Records from a data collection
==================================================

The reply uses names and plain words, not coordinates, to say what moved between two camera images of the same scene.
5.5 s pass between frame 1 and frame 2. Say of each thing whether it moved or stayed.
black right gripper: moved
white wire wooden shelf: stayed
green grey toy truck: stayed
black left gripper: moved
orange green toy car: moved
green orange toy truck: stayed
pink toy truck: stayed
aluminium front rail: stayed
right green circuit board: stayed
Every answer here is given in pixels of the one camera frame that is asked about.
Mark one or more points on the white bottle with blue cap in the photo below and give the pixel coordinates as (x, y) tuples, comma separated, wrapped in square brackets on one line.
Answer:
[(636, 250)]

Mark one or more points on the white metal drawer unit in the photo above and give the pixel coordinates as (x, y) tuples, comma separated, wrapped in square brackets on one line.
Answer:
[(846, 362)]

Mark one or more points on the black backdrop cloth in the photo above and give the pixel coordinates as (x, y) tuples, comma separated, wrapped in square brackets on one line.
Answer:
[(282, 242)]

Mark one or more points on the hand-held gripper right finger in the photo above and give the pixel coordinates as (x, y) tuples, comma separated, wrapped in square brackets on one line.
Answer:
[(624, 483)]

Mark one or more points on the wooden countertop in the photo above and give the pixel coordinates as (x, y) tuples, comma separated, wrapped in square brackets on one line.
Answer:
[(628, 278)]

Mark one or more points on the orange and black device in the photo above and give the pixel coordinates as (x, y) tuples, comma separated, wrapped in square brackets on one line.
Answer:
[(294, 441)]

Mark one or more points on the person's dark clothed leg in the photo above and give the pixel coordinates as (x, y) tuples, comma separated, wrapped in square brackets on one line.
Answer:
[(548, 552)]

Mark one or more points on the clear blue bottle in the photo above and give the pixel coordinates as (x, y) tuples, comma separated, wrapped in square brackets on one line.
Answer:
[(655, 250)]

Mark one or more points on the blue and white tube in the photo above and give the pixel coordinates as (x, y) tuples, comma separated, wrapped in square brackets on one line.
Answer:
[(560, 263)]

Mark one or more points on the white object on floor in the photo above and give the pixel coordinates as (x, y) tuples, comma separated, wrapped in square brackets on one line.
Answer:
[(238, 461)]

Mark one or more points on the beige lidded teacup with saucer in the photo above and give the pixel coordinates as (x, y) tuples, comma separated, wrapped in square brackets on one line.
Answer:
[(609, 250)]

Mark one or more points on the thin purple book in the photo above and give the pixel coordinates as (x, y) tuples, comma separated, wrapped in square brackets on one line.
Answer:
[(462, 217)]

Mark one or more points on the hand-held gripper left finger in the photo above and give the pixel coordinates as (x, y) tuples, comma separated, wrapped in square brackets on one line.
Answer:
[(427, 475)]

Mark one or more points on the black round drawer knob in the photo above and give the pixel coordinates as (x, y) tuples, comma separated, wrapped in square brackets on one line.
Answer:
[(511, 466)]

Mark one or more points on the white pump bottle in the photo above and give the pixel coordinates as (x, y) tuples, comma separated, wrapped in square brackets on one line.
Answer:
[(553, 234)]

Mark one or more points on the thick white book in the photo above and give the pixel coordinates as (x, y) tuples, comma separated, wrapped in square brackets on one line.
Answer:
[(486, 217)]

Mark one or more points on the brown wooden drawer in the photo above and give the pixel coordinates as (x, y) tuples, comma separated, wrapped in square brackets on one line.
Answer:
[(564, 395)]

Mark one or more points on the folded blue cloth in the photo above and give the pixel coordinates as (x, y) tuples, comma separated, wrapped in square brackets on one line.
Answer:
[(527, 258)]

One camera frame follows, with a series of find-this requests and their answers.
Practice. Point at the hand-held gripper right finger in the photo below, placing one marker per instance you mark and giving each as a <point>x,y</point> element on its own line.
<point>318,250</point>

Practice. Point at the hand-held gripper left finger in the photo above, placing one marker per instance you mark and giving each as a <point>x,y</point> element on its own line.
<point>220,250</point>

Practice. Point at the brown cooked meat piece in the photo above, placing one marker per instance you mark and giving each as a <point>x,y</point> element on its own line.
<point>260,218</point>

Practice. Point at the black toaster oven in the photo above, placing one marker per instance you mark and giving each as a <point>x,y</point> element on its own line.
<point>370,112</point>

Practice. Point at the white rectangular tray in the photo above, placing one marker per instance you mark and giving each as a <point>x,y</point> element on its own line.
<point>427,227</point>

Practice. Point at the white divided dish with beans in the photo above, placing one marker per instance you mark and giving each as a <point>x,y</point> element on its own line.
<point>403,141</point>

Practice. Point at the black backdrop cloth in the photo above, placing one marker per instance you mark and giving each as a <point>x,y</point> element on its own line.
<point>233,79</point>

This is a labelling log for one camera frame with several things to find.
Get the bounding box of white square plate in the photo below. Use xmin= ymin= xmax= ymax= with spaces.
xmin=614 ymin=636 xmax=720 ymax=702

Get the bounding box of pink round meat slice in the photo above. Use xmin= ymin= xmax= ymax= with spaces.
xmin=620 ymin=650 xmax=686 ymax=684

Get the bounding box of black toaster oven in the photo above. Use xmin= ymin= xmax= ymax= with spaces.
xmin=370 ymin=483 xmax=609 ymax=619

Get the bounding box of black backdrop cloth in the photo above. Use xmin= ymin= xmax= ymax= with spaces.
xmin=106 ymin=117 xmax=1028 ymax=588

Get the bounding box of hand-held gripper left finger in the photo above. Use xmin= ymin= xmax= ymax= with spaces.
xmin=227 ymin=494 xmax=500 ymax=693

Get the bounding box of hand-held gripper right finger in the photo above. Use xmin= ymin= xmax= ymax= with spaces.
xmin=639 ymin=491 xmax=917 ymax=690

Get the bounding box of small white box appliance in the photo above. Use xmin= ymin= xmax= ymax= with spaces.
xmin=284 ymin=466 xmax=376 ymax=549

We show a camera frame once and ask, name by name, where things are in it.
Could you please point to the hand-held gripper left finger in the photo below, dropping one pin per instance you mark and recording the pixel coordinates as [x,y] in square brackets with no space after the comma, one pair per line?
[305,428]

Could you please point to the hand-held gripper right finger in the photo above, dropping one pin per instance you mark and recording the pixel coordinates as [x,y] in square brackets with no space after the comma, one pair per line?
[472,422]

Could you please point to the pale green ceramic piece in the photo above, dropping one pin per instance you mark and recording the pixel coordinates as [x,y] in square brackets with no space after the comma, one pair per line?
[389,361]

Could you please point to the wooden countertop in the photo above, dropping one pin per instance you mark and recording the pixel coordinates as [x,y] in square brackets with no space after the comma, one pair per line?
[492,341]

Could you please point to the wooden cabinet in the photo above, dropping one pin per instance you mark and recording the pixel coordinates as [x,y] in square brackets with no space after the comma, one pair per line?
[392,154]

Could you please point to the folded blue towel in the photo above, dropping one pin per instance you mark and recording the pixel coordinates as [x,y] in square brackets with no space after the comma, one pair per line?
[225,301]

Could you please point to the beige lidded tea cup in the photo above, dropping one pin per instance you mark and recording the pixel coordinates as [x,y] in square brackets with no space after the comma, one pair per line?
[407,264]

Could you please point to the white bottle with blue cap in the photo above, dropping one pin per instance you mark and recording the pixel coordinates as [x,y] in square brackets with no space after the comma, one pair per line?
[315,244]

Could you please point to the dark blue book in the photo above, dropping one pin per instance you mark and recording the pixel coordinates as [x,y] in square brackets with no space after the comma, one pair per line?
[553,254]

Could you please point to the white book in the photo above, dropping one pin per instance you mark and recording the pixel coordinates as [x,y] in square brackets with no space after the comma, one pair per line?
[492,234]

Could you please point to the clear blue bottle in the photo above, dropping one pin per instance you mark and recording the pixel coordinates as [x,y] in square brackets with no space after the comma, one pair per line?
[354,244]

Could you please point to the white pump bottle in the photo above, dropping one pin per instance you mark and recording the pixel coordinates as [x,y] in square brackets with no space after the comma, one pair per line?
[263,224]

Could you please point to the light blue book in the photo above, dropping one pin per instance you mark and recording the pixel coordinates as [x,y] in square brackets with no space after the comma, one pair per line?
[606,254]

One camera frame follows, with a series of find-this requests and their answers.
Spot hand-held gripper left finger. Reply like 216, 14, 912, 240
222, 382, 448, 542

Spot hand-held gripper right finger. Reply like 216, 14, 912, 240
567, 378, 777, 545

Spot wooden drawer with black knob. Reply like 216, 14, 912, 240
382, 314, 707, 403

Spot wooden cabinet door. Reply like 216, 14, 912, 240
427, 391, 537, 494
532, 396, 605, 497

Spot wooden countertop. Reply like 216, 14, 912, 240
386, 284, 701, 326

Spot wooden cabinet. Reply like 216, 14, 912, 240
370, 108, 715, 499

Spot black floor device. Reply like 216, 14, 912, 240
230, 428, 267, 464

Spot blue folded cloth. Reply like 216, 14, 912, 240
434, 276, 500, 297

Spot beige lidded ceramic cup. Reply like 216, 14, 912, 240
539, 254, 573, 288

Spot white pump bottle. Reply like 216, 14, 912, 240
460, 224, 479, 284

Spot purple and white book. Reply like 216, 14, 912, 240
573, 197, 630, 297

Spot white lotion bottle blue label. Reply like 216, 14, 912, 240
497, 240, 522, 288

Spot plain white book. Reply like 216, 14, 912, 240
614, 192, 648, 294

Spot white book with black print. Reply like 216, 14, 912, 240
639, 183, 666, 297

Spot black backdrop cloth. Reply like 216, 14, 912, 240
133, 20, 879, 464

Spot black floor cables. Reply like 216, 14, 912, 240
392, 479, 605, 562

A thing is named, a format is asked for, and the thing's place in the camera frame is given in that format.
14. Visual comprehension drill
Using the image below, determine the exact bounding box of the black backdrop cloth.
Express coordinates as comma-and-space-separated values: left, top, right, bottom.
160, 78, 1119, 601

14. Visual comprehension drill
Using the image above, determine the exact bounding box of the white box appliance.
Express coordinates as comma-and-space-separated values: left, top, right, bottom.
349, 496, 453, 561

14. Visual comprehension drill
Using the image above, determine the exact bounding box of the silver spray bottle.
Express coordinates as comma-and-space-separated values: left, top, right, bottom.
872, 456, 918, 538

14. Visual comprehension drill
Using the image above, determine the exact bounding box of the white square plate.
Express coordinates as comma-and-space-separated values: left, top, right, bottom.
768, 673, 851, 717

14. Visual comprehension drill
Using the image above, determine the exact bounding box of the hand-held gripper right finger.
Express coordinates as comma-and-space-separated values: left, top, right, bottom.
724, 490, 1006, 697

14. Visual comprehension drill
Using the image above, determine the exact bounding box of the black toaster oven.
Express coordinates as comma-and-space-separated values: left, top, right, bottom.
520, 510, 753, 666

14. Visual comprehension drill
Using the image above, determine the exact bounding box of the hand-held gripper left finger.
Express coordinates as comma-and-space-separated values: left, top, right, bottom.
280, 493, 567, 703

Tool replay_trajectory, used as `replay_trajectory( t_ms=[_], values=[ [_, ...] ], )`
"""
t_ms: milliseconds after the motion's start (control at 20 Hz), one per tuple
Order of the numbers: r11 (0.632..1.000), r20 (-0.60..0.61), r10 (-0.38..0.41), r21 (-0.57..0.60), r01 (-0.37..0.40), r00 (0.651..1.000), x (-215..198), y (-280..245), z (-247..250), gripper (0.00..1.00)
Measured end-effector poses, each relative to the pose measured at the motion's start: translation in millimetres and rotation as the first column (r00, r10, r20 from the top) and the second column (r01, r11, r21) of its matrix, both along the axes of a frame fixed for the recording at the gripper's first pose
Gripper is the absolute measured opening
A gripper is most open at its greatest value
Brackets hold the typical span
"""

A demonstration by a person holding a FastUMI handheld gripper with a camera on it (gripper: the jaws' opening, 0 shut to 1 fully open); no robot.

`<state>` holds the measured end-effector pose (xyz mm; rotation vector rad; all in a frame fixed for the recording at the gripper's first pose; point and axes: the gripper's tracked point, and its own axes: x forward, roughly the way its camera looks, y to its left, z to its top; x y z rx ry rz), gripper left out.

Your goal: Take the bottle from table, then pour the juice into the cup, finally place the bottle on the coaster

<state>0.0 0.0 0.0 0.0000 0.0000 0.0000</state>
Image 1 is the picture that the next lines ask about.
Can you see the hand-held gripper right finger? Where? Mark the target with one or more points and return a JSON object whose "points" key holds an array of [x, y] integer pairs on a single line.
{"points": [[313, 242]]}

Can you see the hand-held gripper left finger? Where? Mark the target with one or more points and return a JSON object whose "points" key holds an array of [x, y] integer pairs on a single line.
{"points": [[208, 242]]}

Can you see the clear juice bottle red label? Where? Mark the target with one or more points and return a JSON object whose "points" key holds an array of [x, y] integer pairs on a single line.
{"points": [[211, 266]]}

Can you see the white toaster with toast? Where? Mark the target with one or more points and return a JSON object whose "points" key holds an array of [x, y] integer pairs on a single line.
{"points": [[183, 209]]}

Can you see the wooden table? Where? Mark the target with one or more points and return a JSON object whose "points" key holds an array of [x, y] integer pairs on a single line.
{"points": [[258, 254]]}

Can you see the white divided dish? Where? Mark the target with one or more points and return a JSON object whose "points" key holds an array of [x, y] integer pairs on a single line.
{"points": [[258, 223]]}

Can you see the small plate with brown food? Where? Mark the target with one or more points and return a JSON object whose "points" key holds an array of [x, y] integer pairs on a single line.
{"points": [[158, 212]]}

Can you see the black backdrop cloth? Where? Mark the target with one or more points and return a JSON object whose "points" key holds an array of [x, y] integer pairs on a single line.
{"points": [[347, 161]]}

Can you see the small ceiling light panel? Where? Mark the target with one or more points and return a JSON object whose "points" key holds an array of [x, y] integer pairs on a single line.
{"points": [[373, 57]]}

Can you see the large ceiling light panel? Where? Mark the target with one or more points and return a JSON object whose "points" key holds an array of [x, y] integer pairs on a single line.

==================================================

— Work task —
Filter the records, keeping only lines that contain "about", and show those lines.

— Expected answer —
Every answer here is given in pixels of the one camera frame that is asked about.
Image 1 is the picture that the next lines ask about.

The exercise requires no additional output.